Actis Hybrid plays key role in ‘weird’ holiday let water tower conversion
A retired neurosurgeon is poised to welcome his first Airbnb guests to a converted concrete water tower at the bottom of his garden – thanks to an imaginative transformation of the decommissioned edifice involving radical Actis Hybrid insulation.
Peter Stanworth, who lives in Warwickshire and spent time in war zones such as Afghanistan, Iraq and Kosovo helping soldiers with traumatic head injuries, is about as far removed from the slipper wearing armchair dwelling retiree as it is possible to be.
He and his wife Janet live in a 17th century farmhouse on a smallholding on which he not only keeps bees, ducks and grows vegetables, but which also houses a steam engine and a Tuk-Tuk – unusual vehicles being one of his many passions!
Peter explained: “We bought the property with the water tower in the back garden. It was built in 1932 by Kenilworth Urban District Council for £287. It was used for about five or ten years, but it leaked and has since lain empty.
“The impetus to convert it came when lumps of concrete kept falling off due to spalling. The reinforcing bars were rusting, expanding and causing the concrete to crack. As it is part of the village's heritage I felt that it ought to be preserved.
“Demolition would have cost £40,000 to £50,000 as it needed to be demolished piece by piece. Having the concrete repaired would have cost £38,000. In the meantime, I’d been looking to use it as a garden lounge using a fire escape from the local hospital which was being demolished. As it is in the greenbelt, planners would only accept it as holiday accommodation. Hopefully it will be on Airbnb’s website in a few months’ time.”
Peter looked around for a developer who was up to the challenge of such an unusual conversion and came across Anton Richards, a Nottinghamshire builder from WA Richards Contractors Ltd, with a morbid fear of boring day-to-day extensions and a passion for tackling projects no-one else will touch!
“Our company speciality is unusual conversions and agriculturally based projects such as tea rooms and farm shops.
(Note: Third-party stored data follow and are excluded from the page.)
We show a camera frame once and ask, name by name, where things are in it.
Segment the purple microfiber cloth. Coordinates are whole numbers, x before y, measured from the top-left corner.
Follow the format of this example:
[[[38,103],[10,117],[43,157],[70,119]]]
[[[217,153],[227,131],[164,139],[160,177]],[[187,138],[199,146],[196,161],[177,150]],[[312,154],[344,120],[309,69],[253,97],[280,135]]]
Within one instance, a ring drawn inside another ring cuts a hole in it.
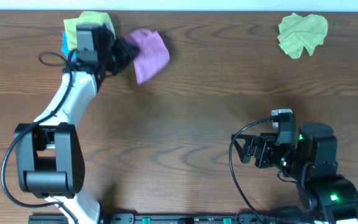
[[[137,29],[127,34],[125,40],[130,45],[139,48],[139,54],[134,59],[138,84],[146,83],[168,65],[169,51],[156,30]]]

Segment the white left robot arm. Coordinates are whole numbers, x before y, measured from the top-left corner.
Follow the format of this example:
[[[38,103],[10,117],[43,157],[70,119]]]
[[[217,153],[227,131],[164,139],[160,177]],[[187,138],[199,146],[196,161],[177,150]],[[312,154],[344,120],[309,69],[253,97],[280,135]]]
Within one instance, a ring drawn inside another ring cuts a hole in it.
[[[19,187],[55,205],[69,223],[102,223],[101,205],[84,186],[85,161],[76,127],[106,73],[117,75],[138,46],[111,32],[81,31],[78,48],[63,57],[62,82],[32,123],[18,124],[9,152],[16,153]]]

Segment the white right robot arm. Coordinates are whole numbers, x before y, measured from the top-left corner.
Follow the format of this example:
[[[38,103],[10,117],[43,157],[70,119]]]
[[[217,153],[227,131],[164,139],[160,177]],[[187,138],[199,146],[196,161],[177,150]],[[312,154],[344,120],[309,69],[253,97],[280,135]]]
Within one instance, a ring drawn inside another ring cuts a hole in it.
[[[301,204],[311,220],[326,223],[354,220],[358,223],[358,192],[338,174],[337,139],[323,123],[281,121],[277,133],[244,134],[251,125],[231,136],[230,150],[237,150],[242,163],[255,157],[259,169],[275,167],[295,183]]]

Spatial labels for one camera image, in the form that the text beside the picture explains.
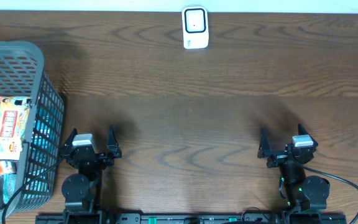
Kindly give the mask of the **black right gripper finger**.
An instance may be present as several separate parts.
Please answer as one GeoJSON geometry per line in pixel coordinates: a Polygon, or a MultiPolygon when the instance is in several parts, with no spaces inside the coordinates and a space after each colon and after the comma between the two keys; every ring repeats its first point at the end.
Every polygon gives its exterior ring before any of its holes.
{"type": "Polygon", "coordinates": [[[259,152],[268,152],[270,151],[270,143],[267,138],[267,134],[264,128],[260,130],[260,144],[259,144],[259,152]]]}
{"type": "Polygon", "coordinates": [[[315,140],[301,123],[298,124],[298,136],[300,137],[299,145],[315,145],[315,140]]]}

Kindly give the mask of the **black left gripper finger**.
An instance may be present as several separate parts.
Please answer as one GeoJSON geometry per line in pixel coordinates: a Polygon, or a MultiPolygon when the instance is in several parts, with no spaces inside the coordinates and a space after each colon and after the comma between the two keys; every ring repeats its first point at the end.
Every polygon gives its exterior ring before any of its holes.
{"type": "Polygon", "coordinates": [[[119,144],[116,140],[112,125],[109,126],[107,147],[111,152],[117,152],[119,150],[119,144]]]}
{"type": "Polygon", "coordinates": [[[69,137],[67,138],[67,140],[63,143],[62,148],[70,147],[70,146],[72,145],[72,142],[73,142],[73,140],[74,140],[74,137],[75,137],[77,134],[78,134],[78,131],[77,131],[76,128],[74,128],[74,129],[71,131],[71,133],[70,133],[69,137]]]}

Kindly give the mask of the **teal mouthwash bottle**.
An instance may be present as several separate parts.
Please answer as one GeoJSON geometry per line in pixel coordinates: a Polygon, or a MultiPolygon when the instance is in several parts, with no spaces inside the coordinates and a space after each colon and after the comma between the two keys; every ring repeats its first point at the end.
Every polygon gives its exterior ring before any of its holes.
{"type": "Polygon", "coordinates": [[[52,111],[42,107],[37,109],[30,140],[26,181],[45,172],[57,162],[61,115],[56,109],[52,111]]]}

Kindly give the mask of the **wet wipes pack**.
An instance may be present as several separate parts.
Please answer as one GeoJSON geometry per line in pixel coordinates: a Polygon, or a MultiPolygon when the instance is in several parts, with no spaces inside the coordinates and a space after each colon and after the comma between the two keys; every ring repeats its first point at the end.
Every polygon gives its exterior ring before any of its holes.
{"type": "Polygon", "coordinates": [[[19,160],[31,101],[29,96],[0,96],[0,160],[19,160]]]}

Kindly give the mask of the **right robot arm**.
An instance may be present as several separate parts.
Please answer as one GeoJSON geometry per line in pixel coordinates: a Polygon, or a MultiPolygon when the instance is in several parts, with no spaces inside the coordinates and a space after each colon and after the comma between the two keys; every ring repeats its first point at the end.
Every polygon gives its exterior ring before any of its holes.
{"type": "Polygon", "coordinates": [[[322,223],[322,211],[327,207],[330,183],[317,175],[307,176],[304,164],[314,158],[318,143],[302,124],[281,151],[274,151],[264,129],[260,132],[257,157],[267,160],[268,168],[280,169],[279,191],[287,199],[288,208],[279,215],[281,223],[322,223]]]}

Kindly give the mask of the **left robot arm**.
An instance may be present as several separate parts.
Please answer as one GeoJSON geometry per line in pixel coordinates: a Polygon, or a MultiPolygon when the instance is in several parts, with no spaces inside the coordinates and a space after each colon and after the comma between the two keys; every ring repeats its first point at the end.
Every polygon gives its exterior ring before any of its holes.
{"type": "Polygon", "coordinates": [[[107,148],[107,152],[97,153],[93,135],[78,134],[77,129],[73,129],[59,149],[59,156],[78,171],[62,184],[64,223],[116,223],[115,214],[100,206],[103,171],[122,157],[112,126],[107,148]]]}

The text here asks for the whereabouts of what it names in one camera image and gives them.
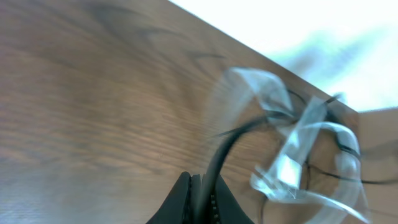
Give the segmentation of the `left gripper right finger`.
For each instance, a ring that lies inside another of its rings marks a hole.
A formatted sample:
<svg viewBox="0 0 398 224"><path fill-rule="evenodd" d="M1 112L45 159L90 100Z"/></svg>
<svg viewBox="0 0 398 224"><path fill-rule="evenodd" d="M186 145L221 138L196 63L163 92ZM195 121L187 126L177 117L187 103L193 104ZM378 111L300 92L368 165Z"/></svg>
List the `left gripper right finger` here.
<svg viewBox="0 0 398 224"><path fill-rule="evenodd" d="M253 224L221 176L210 195L211 224Z"/></svg>

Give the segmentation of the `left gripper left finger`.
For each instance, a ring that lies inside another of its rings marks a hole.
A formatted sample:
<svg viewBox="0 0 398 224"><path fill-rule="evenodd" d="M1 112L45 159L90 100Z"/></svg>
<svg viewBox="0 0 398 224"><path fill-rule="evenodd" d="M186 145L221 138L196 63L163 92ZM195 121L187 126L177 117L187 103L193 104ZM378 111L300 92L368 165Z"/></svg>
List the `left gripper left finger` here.
<svg viewBox="0 0 398 224"><path fill-rule="evenodd" d="M190 223L190 192L192 177L182 172L164 202L147 224Z"/></svg>

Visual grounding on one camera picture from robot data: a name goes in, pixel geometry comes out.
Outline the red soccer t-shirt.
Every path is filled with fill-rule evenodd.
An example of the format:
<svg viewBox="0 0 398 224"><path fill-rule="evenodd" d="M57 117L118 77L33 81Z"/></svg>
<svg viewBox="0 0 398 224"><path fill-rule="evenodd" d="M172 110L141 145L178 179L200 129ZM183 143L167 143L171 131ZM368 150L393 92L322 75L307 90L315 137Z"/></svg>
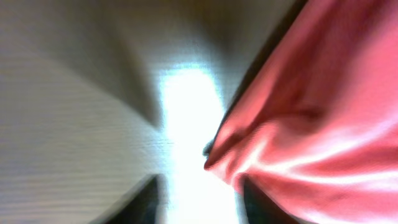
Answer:
<svg viewBox="0 0 398 224"><path fill-rule="evenodd" d="M397 1L307 2L205 169L310 222L396 223Z"/></svg>

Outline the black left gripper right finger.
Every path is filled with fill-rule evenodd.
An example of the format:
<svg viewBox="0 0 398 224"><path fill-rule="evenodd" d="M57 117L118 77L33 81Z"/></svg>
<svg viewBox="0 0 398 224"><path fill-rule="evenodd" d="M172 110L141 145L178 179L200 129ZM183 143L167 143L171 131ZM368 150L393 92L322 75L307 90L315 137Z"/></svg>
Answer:
<svg viewBox="0 0 398 224"><path fill-rule="evenodd" d="M304 224L308 221L291 216L264 192L249 177L242 180L243 202L249 224Z"/></svg>

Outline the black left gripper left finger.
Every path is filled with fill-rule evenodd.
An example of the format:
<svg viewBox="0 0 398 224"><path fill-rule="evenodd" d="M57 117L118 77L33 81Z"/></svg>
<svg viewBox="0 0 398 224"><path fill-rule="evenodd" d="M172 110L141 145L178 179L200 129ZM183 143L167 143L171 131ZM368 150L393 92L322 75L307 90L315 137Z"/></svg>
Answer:
<svg viewBox="0 0 398 224"><path fill-rule="evenodd" d="M156 224L163 180L161 174L147 176L90 224Z"/></svg>

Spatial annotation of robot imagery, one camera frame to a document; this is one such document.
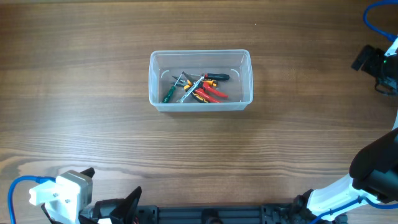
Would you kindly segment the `orange black pliers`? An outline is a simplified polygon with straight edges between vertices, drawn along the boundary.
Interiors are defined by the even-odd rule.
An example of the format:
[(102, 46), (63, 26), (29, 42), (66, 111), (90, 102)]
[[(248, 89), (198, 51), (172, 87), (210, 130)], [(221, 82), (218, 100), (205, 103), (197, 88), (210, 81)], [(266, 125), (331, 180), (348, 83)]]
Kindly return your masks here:
[[(188, 92), (193, 86), (193, 83), (191, 83), (189, 80), (184, 80), (176, 76), (173, 76), (173, 78), (176, 79), (176, 82), (171, 82), (171, 84), (176, 84), (177, 86), (182, 87), (186, 92)], [(209, 90), (211, 87), (217, 86), (217, 84), (218, 82), (216, 80), (204, 79), (201, 81), (196, 90), (193, 90), (191, 92), (191, 95), (199, 103), (219, 103), (219, 100), (216, 100), (209, 94), (205, 93), (206, 90)]]

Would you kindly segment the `silver combination wrench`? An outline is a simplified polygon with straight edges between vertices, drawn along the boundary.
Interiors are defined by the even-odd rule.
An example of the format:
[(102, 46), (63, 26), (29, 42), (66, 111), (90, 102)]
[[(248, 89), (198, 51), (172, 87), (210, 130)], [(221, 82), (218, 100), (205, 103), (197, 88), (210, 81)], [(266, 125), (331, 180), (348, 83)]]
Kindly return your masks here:
[(181, 97), (181, 99), (177, 100), (177, 103), (183, 103), (189, 95), (192, 95), (194, 97), (194, 99), (196, 99), (200, 103), (207, 103), (208, 101), (203, 97), (202, 90), (200, 90), (198, 93), (196, 92), (197, 90), (200, 89), (200, 87), (202, 85), (203, 77), (196, 80), (191, 75), (189, 75), (185, 72), (183, 72), (183, 74), (187, 78), (185, 81), (182, 81), (182, 83), (184, 84), (183, 87), (184, 87), (186, 94), (184, 94)]

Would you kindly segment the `green handled screwdriver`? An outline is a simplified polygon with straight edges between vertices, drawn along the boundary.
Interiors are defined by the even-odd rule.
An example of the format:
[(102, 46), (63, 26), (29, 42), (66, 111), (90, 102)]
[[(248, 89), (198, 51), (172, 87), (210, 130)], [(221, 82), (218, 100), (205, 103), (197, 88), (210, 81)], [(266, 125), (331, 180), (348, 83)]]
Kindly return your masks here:
[(169, 91), (167, 92), (167, 94), (164, 96), (164, 98), (163, 98), (163, 100), (161, 101), (161, 103), (168, 103), (168, 102), (171, 100), (171, 98), (172, 98), (172, 96), (173, 96), (173, 94), (174, 94), (174, 91), (176, 90), (176, 87), (181, 85), (181, 82), (180, 82), (181, 77), (182, 77), (182, 75), (180, 75), (180, 76), (177, 78), (177, 80), (176, 80), (175, 82), (172, 83), (172, 86), (170, 87), (170, 90), (169, 90)]

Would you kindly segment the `red black screwdriver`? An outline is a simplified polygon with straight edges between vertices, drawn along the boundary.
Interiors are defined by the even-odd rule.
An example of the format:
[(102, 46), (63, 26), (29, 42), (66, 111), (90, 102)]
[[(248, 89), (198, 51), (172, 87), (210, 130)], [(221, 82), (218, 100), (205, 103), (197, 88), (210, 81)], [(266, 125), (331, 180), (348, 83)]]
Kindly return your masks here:
[(199, 76), (205, 77), (205, 79), (211, 80), (221, 80), (221, 81), (228, 81), (230, 76), (224, 73), (202, 73), (202, 74), (192, 74), (192, 76)]

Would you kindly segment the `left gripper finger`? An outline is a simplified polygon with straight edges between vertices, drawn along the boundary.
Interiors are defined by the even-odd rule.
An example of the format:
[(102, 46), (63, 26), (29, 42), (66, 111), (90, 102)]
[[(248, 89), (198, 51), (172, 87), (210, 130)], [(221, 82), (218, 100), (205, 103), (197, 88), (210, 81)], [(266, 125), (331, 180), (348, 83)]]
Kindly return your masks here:
[(95, 170), (94, 170), (94, 168), (90, 167), (86, 170), (81, 171), (81, 174), (83, 174), (89, 178), (92, 178), (95, 175)]
[(133, 224), (142, 188), (137, 187), (110, 214), (112, 224)]

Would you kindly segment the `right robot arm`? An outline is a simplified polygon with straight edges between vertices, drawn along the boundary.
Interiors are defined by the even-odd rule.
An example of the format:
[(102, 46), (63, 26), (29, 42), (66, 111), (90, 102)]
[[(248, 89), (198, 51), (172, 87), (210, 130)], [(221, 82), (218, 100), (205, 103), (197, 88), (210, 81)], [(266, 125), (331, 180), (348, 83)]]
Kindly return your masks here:
[[(373, 76), (376, 85), (388, 89), (387, 94), (397, 94), (396, 42), (385, 52), (365, 46), (352, 68)], [(347, 175), (327, 187), (297, 196), (288, 218), (291, 223), (333, 223), (363, 205), (397, 208), (397, 128), (360, 150)]]

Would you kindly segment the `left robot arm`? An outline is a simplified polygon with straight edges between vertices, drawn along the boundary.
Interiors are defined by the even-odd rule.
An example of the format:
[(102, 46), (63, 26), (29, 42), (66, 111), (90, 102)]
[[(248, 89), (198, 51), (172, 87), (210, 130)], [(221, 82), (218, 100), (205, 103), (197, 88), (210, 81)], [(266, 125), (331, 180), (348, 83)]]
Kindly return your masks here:
[(136, 224), (137, 205), (142, 189), (137, 187), (126, 198), (97, 201), (90, 205), (93, 193), (94, 168), (70, 170), (55, 179), (58, 187), (55, 200), (41, 208), (51, 223), (120, 223)]
I want to work on something that no-one else knows what to do with - the weirder the better. I started out as an agricultural builder working on things like milking parlours and silage clamps,” explained Anton.
So a 12-metre concrete water tower on four legs with a pill box on top was just the weird construction which got Anton’s pulse racing.
An excellent working relationship with Warwick District Council Building Control enabled him to iron out issues such as where to site the staircase – and now the council sends out its younger staff members to study examples of sympathetic design in the greenbelt.
Along with the challenges to be expected when converting a non-standard building, other issues included working on heavy clay ground and cutting into the existing Victorian drainage system.
One decision which Anton found easy was choosing which insulation and breather membrane to use.
“We normally use Actis. And in this case the client wanted the insulation to be as good as possible – so Actis fitted the bill. As a contractor, I much prefer Actis to hideous fibreglass or PU, because the dust and price are horrendous. Actis is a much better product. It meets the U-value requirements and it’s easy to use. Why wouldn’t I?”
“There were certain areas where I had to use different product. Because of its construction method there was no set standard. 1935 concrete varies from 10 inches at bottom to 8 inches at top. The solid fill roof was difficult because of the different thicknesses of reinforced concrete. And the solid floor varies from 4 inches to 15 inches. So I had to stuff the voids between these and the timber frame with mineral wool.”
The 70sq metre bijou upside down hilltop holiday let has two bedrooms – one on the ground and one on the first floor, with a spiral staircase leading up to the lounge in the old water tank, which offers spectacular views across the trees towards Kenilworth Castle, the Cotswolds, Rugby and Coventry.
“I am a great admirer of Anton’s work. He has produced a first class job despite many difficult problems and only accepts the highest of standards,” said Peter.
Such a design is not without its challenges – not least is how to get the furniture in.
Peter explained: “We have a three-seater leather sofa which needs to go into the tank. We need to move that and the white goods into the hole in the tank before the spiral staircase is installed. Anton and Tony will have to carry up everything manually.”